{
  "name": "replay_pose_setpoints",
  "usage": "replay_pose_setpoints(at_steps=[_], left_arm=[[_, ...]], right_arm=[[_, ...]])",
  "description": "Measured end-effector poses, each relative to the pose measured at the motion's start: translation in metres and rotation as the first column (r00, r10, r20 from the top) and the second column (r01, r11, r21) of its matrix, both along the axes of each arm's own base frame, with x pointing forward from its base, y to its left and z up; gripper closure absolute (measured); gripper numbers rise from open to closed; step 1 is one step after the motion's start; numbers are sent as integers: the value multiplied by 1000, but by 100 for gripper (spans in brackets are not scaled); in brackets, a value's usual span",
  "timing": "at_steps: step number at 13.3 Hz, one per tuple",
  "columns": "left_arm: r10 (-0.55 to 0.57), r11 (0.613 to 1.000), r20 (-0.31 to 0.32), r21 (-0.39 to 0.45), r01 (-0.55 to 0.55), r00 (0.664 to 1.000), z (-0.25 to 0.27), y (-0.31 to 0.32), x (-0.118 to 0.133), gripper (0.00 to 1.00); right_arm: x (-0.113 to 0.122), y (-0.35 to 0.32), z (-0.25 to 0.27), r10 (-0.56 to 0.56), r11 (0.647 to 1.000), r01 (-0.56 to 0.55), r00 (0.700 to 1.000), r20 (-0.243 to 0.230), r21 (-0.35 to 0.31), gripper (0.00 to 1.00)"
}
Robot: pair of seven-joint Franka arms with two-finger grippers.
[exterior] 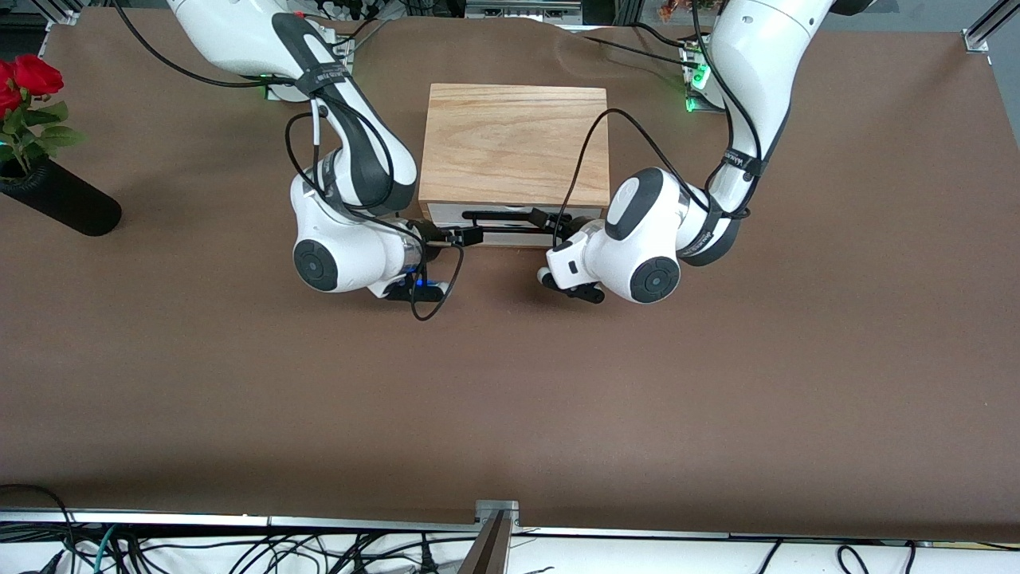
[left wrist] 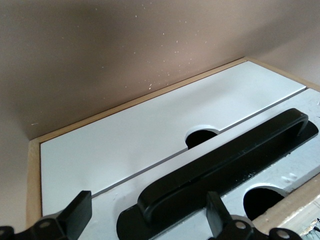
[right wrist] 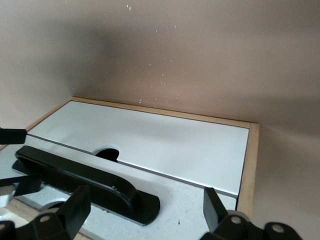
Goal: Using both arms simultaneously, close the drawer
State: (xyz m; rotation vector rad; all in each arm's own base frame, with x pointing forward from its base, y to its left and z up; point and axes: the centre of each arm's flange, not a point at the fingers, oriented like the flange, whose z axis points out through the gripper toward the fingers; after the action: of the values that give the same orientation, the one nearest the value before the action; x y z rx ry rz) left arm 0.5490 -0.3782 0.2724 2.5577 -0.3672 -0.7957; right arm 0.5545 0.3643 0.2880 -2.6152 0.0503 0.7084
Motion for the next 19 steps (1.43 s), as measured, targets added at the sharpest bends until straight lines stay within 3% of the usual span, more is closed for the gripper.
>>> replay_pose_setpoints(at_steps=[5, 8, 10, 12, 14, 17, 19], left_arm=[[6, 1000, -18, 6, -6, 1000, 5, 16, 8, 0], [119, 993, 22, -16, -119, 993, 34, 90, 59, 0], [193, 981, 59, -43, -191, 979, 59, 146, 90, 0], [180, 984, 121, -17, -179, 976, 84, 165, 104, 0], [118, 989, 232, 59, -135, 965, 126, 176, 111, 0], [43, 976, 377, 182, -119, 925, 197, 203, 109, 0], [29, 951, 465, 260, -168, 885, 243, 246, 106, 0]], right_arm=[[-16, -2, -9, 0, 1000, 0, 1000, -17, -15, 0], [-15, -6, 0, -7, 1000, 7, 1000, -1, -12, 0], [3, -26, 20, -31, 999, 31, 999, 23, -15, 0], [29, -59, 43, -58, 998, 59, 996, 66, -19, 0], [56, -97, 65, -45, 997, 54, 989, 143, -60, 0], [74, -135, 94, 61, 977, -3, 962, 265, -215, 0], [79, -150, 122, 168, 935, -40, 925, 340, -353, 0]])
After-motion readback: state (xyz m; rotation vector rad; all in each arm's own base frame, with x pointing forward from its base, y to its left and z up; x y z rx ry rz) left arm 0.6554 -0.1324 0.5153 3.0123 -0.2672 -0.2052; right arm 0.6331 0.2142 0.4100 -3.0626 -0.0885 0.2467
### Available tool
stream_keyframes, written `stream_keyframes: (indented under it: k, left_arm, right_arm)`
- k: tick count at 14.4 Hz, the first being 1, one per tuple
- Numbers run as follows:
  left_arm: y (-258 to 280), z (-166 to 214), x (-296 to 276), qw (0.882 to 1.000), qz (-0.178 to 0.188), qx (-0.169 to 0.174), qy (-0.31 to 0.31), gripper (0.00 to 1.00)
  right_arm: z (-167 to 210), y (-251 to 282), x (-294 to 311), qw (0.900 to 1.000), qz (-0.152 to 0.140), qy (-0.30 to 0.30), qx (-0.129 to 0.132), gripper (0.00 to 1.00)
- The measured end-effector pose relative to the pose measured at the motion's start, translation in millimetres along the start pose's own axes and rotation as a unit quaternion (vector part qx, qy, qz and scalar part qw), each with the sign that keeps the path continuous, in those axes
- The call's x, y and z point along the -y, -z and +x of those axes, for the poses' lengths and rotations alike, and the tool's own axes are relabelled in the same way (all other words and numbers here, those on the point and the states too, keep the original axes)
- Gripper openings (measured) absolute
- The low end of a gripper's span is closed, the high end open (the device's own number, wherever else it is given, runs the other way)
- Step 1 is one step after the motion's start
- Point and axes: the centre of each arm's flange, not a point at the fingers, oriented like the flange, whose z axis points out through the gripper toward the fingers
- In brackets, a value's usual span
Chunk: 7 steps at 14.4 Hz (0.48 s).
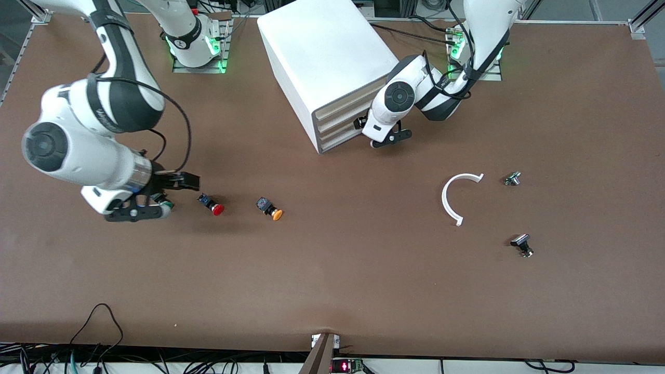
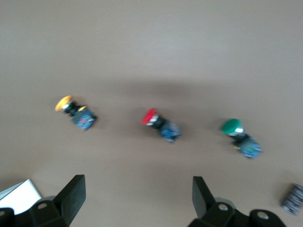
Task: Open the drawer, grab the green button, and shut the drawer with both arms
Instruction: 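Push the drawer shut with the left gripper while the right gripper retracts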
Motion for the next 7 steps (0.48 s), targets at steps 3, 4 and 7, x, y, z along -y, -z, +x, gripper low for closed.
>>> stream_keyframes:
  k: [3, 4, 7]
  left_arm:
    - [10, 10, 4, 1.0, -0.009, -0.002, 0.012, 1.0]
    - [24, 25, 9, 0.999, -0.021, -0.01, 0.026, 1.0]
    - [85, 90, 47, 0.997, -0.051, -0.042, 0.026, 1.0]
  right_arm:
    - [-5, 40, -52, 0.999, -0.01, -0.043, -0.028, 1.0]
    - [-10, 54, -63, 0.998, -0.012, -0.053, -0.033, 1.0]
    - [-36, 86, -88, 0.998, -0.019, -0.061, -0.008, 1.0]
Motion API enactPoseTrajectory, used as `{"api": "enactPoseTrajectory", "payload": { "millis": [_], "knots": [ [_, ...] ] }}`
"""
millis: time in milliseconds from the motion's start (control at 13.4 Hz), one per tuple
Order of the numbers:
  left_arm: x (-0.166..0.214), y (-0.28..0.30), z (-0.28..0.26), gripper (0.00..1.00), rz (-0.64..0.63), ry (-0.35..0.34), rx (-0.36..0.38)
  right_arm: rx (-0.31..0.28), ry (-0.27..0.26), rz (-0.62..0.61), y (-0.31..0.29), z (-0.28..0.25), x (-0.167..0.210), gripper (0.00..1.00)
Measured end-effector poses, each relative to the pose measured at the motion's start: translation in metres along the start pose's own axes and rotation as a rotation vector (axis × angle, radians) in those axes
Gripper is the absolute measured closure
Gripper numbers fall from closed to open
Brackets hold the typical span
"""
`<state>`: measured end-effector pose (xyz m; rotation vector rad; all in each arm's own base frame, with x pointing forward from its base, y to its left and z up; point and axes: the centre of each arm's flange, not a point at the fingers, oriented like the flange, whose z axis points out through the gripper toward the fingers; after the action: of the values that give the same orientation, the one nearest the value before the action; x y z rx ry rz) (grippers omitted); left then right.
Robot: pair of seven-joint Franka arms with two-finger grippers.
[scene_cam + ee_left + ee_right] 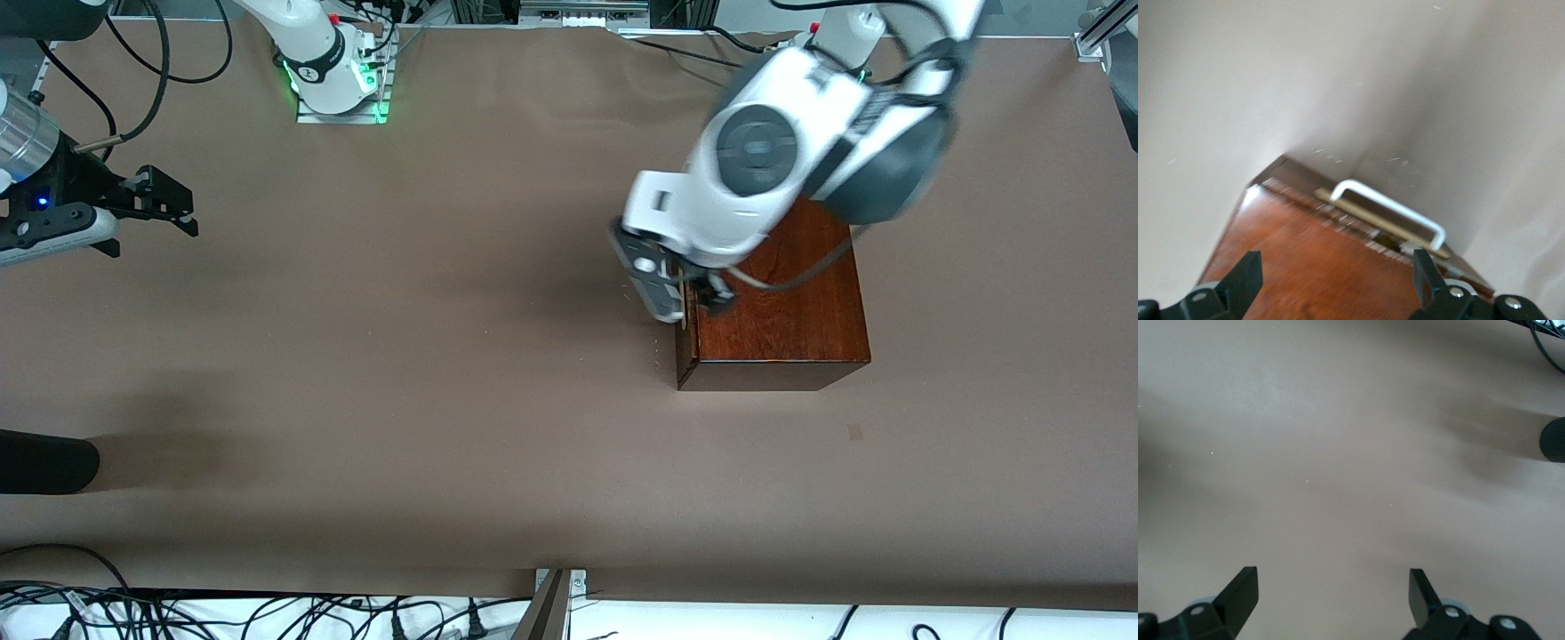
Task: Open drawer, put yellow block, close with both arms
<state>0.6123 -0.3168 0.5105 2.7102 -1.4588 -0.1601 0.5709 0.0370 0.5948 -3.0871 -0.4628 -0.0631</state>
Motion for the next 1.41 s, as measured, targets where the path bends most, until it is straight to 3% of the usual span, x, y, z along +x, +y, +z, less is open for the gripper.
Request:
{"api": "enactPoseTrajectory", "payload": {
  "millis": [595,893,1042,1265,1414],
  "knots": [
    [-0.136,-0.126,-0.041,0.00,-0.301,-0.027,0.001,-0.001,-0.004,0.000,0.001,0.001,0.000,0.00],
    [-0.228,-0.134,-0.079,0.00,-0.475,0.039,0.077,-0.025,-0.024,-0.001,0.005,0.008,0.002,0.00],
    [-0.264,-0.124,-0.094,0.00,-0.650,0.074,0.084,-0.025,-0.025,-0.001,0.005,0.009,0.002,0.00],
    [-0.276,-0.110,-0.087,0.00,-0.954,0.068,0.065,-0.026,-0.024,-0.001,0.005,0.009,0.002,0.00],
    [-0.280,-0.110,-0.070,0.00,-1.013,0.046,0.052,-0.026,-0.024,-0.001,0.005,0.009,0.002,0.00]
  ]
}}
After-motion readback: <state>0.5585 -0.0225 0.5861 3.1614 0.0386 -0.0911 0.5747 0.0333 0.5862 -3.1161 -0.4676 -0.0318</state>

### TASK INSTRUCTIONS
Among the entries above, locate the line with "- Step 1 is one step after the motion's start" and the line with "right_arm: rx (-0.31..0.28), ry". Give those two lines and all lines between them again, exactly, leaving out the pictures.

### SOLUTION TO THE EXERCISE
- Step 1 is one step after the motion's start
- Point and axes: the centre of each arm's flange, not a point at the fingers, oriented like the flange, whose z axis points out through the gripper toward the fingers
- In brackets, a value's usual span
Chunk: 7 steps at 14.4 Hz (0.48 s).
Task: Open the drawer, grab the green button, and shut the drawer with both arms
Instruction: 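Push the drawer shut with the left gripper while the right gripper retracts
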Motion for the next 7 steps (0.48 s), targets at steps 3, 4 and 7, x, y, z along -y, -z, +x, gripper low for closed.
>>> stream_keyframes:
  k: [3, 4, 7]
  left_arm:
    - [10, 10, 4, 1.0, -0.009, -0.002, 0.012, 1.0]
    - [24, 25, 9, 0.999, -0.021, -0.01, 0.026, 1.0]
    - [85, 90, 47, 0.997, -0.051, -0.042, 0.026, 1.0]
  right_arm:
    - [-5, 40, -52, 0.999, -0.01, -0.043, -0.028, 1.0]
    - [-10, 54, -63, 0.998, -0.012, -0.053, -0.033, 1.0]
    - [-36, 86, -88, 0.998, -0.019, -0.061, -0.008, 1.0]
Motion API enactPoseTrajectory, used as `{"api": "enactPoseTrajectory", "payload": { "millis": [_], "knots": [ [_, ...] ] }}`
"""
millis: time in milliseconds from the motion's start (control at 13.4 Hz), one per tuple
Order of the numbers:
  left_arm: x (-0.166..0.214), y (-0.28..0.30), z (-0.28..0.26), gripper (0.00..1.00), rz (-0.64..0.63), ry (-0.35..0.34), rx (-0.36..0.38)
  right_arm: rx (-0.31..0.28), ry (-0.27..0.26), rz (-0.62..0.61), y (-0.31..0.29), z (-0.28..0.25), x (-0.167..0.210), gripper (0.00..1.00)

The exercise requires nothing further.